[Start of section]
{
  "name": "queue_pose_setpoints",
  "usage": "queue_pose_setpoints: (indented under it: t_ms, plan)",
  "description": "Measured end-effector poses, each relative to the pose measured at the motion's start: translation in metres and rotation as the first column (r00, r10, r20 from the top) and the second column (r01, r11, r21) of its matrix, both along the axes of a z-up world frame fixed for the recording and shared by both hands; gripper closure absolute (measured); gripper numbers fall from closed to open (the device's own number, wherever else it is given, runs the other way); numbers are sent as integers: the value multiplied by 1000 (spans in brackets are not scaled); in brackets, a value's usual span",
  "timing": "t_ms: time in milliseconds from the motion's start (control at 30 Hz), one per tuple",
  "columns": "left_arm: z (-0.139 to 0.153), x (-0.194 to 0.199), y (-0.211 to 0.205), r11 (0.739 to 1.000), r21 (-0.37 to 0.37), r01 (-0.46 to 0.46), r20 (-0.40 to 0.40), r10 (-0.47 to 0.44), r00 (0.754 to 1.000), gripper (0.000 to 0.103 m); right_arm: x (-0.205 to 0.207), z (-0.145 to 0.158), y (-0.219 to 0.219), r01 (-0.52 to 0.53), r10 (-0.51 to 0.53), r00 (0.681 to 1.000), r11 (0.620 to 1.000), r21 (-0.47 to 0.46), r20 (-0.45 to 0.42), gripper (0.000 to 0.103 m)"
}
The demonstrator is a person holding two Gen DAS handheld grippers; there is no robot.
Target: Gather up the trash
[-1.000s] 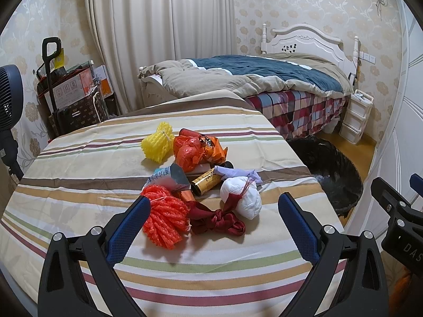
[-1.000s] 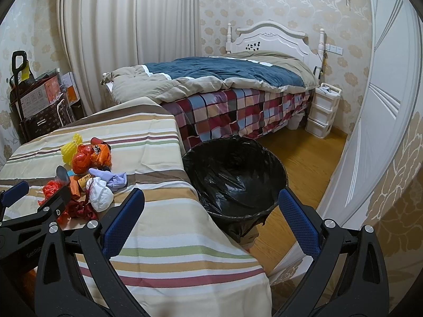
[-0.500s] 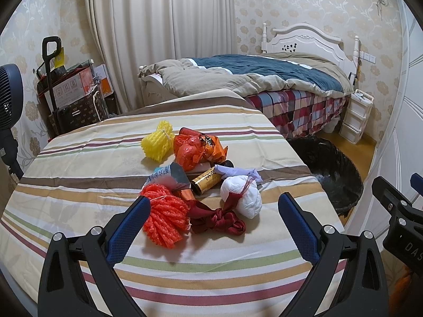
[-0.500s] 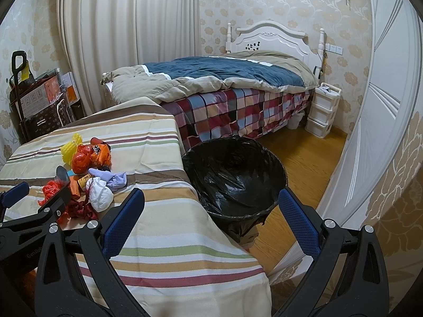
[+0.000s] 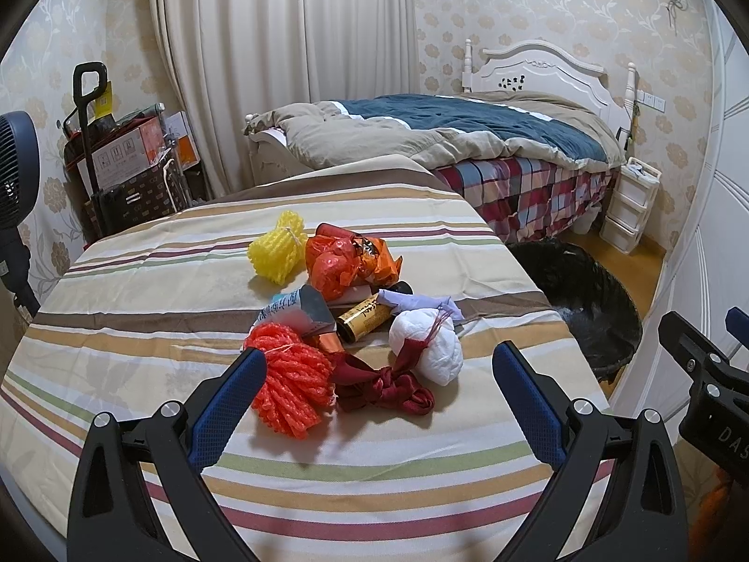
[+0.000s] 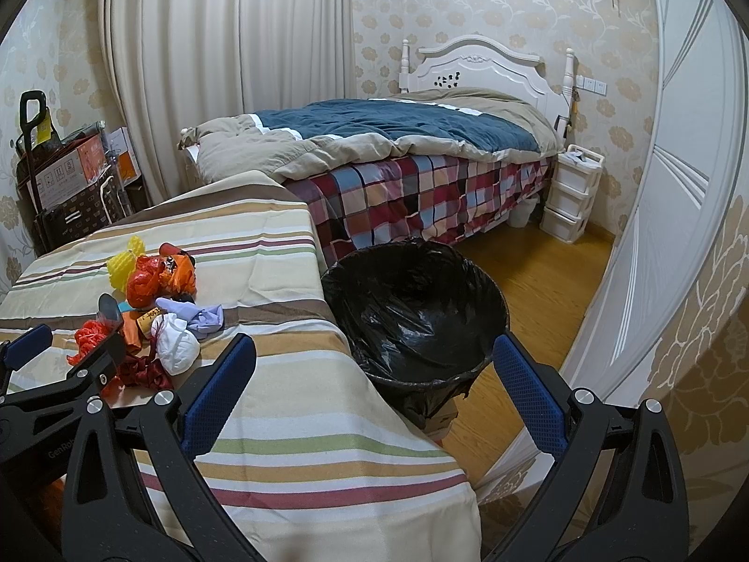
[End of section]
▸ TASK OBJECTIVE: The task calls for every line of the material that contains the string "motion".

▸ WORKED SOLUTION:
  "description": "Measured end-effector poses, each relative to the pose measured at the motion's start: translation in metres and rotation as the first column (r00, r10, r20 from the top) and the second column (r01, r11, r21) of its matrix, both along the axes of a z-up world frame fixed for the recording and shared by both hands; gripper closure absolute (measured); gripper numbers fall from closed to open (the device's own number, wherever else it is given, runs the other way); numbers are sent as integers: the value multiplied by 1000 (spans in brackets are not scaled); in brackets, a value's usual span",
  "timing": "t_ms: time in milliseconds from the motion's start (control at 30 Hz), one per tuple",

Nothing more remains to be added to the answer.